By integrating electrochemical purification, fabs can tap upstream green hydrogen sources like electrolyzers while boosting overall efficiency in their hydrogen infrastructure.

Company Background

HyET Hydrogen was founded in 2008 by Rombout Swanborn and quickly carved out a niche in electrochemical compression and purification. The launch of its first commercial unit, the HCS 100, in 2017 marked the shift from R&D to real-world deployments. Today, HyET’s modules serve a spectrum of applications—from building heat & power systems at around 2 kg/day up to hydrogen fueling stations near 2,000 kg/day.

After relocating to Arnhem in late 2025, HyET also opened a subsidiary in California to better support North American fab investments and clean energy initiatives.

Industry Implications

Recovering vented hydrogen rather than simply emitting it marks a major departure from long-standing practice. As chipmakers seek every efficiency gain, installing on-site hydrogen recycling could become standard in new fab designs and retrofit projects alike.

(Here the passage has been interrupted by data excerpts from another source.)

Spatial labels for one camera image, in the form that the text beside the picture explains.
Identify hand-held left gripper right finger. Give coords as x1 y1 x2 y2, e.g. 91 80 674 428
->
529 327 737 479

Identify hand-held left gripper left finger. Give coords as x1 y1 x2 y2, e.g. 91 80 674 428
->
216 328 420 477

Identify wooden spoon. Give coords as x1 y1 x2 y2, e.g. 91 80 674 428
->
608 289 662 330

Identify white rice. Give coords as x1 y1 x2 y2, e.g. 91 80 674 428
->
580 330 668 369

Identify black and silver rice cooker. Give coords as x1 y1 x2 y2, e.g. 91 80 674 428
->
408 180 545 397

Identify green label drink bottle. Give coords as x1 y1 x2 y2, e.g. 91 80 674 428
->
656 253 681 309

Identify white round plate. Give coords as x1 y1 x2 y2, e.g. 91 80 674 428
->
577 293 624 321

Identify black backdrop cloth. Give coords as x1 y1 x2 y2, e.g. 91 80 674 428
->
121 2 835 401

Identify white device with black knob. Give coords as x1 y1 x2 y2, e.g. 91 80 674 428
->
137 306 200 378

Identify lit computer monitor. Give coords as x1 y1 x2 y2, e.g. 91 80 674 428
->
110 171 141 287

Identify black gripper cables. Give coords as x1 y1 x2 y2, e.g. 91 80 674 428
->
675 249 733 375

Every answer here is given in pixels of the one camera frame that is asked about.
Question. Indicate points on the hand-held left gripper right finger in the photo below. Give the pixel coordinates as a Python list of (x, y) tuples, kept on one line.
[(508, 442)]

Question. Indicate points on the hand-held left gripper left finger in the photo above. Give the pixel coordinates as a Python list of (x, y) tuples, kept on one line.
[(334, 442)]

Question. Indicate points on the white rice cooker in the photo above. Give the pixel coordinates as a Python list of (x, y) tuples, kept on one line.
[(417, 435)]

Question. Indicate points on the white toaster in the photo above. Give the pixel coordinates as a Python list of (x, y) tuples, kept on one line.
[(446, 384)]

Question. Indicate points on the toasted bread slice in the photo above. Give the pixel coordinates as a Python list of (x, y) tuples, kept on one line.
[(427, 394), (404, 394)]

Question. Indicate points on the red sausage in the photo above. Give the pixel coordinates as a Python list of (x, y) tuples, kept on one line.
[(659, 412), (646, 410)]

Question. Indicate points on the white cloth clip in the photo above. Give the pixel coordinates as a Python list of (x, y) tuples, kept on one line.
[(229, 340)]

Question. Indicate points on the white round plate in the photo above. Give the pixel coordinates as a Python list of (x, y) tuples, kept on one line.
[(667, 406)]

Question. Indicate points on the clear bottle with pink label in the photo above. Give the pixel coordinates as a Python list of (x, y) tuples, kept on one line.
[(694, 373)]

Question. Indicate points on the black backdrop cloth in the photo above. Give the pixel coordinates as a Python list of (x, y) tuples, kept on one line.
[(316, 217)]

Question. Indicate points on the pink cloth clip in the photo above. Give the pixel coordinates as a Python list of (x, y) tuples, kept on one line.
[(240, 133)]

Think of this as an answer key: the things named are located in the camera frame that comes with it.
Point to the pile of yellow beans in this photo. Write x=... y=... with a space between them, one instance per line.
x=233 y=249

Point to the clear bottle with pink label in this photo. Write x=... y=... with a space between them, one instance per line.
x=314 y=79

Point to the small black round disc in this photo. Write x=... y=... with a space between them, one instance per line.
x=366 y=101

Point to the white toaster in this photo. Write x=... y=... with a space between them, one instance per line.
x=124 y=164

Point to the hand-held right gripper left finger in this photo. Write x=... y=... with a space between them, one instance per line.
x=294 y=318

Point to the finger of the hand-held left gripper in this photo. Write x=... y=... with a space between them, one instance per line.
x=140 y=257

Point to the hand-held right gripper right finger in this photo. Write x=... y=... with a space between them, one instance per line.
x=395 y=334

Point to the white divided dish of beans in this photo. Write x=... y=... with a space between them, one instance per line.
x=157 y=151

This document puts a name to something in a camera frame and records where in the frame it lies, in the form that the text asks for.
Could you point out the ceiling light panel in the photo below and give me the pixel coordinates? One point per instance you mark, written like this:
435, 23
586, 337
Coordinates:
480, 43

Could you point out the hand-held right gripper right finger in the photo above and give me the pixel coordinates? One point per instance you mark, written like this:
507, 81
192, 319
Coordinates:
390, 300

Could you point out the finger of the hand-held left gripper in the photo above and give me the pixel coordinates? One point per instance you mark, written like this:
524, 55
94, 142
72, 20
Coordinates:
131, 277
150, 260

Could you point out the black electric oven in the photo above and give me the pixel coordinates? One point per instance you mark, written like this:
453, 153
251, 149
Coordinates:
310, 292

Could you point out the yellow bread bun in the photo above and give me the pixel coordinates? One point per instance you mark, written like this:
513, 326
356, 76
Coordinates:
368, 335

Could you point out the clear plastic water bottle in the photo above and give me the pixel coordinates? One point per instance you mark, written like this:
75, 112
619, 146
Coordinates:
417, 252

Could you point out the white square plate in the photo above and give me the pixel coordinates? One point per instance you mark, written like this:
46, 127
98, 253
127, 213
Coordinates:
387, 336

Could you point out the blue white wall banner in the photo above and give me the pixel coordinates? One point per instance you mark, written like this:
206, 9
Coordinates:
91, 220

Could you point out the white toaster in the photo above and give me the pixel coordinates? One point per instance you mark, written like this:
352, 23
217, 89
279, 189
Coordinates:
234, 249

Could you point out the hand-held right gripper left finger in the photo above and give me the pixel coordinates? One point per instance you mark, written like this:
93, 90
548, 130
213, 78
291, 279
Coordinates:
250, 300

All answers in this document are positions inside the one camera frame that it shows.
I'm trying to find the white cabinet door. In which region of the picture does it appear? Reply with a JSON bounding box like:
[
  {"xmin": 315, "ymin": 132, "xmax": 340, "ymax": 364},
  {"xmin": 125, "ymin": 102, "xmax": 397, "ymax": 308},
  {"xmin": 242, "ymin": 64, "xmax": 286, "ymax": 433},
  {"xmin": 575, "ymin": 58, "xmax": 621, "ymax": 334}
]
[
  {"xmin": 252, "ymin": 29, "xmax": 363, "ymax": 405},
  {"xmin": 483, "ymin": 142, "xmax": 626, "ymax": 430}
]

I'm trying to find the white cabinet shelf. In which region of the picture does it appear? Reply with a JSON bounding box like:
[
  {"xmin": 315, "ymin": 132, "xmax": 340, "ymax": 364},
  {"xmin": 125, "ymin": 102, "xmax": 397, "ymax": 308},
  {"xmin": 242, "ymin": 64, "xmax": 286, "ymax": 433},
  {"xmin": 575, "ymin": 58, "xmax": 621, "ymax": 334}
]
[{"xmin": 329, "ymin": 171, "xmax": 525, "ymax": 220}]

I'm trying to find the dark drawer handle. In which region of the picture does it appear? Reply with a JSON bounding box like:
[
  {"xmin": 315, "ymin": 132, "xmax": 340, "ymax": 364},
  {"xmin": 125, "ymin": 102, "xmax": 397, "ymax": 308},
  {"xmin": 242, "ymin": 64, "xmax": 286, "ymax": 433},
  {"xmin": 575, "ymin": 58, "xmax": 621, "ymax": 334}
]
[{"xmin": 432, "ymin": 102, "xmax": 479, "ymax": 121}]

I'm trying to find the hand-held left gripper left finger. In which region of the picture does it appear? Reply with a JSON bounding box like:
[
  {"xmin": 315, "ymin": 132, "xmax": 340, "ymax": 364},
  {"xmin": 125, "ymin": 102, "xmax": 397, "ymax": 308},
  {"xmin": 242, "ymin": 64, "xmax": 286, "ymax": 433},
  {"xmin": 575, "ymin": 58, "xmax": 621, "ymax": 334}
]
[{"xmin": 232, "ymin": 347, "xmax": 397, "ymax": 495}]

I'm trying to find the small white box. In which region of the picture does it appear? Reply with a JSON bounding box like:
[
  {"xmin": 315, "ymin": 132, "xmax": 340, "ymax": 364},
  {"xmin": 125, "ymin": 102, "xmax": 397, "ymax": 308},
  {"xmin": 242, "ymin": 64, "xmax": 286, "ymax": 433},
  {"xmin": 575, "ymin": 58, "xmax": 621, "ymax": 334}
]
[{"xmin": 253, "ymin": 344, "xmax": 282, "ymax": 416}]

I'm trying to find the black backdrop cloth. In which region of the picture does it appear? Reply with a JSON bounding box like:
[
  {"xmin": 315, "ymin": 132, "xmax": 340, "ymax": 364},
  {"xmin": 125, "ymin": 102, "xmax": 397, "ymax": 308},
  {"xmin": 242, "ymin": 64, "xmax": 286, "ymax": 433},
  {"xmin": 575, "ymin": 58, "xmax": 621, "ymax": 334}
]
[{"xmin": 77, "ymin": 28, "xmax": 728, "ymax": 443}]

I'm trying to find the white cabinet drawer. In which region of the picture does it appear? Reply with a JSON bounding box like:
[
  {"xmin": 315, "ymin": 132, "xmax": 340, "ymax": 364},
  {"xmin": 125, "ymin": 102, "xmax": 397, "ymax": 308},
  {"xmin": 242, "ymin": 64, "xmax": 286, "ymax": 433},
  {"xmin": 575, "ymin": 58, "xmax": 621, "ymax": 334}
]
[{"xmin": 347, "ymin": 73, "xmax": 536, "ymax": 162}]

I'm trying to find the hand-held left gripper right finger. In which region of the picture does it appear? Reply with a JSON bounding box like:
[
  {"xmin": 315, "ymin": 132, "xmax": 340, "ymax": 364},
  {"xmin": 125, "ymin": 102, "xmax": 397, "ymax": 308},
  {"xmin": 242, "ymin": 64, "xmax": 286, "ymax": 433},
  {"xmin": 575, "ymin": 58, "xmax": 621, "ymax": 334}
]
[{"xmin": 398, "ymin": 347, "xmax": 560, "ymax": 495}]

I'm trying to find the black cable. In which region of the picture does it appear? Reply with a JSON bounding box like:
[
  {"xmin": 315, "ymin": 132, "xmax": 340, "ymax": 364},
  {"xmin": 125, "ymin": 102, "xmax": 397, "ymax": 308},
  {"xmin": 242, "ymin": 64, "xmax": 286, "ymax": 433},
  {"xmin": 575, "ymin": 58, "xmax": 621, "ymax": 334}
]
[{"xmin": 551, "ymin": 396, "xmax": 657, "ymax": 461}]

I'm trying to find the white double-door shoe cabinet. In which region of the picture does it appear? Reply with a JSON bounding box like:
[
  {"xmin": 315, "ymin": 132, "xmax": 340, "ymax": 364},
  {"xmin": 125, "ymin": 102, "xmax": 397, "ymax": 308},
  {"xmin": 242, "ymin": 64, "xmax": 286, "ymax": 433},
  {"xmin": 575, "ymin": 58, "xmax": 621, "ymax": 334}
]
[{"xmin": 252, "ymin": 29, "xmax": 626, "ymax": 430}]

Possible ripple effects include:

• Reduced dependence on external gas deliveries, lightening logistics pressures.
• Operational savings that can be channeled into process innovation or capacity growth.
• Tighter alignment with corporate sustainability targets and emerging regulations.

Environmental and Economic Impact

Turning vented streams into high-grade UHP hydrogen shrinks a fab’s annual gas bill and the CO₂ footprint linked to production and transport. HyET Hydrogen estimates that electrochemical purification could cut purification costs to just 15–20% of traditional methods, though independent verification is still pending.

Key benefits include:

• Minimized hydrogen waste and a lower carbon footprint.
• Ongoing cost savings through reduced gas consumption.
• Stronger on-site supply chain control in a volatile market.

Next Steps and Outlook

With the FAT behind them, the partners are gearing up for site acceptance tests at an active semiconductor fab. While they haven’t nailed down commercial commissioning dates yet, early adopter facilities in Asia and North America are already in line.

Independent testing will be key to validate both performance and cost-saving claims. If the results stack up, HyET Hydrogen and Nippon Sanso could set a new gold standard for hydrogen infrastructure in high-tech manufacturing, accelerating the journey toward industrial decarbonization.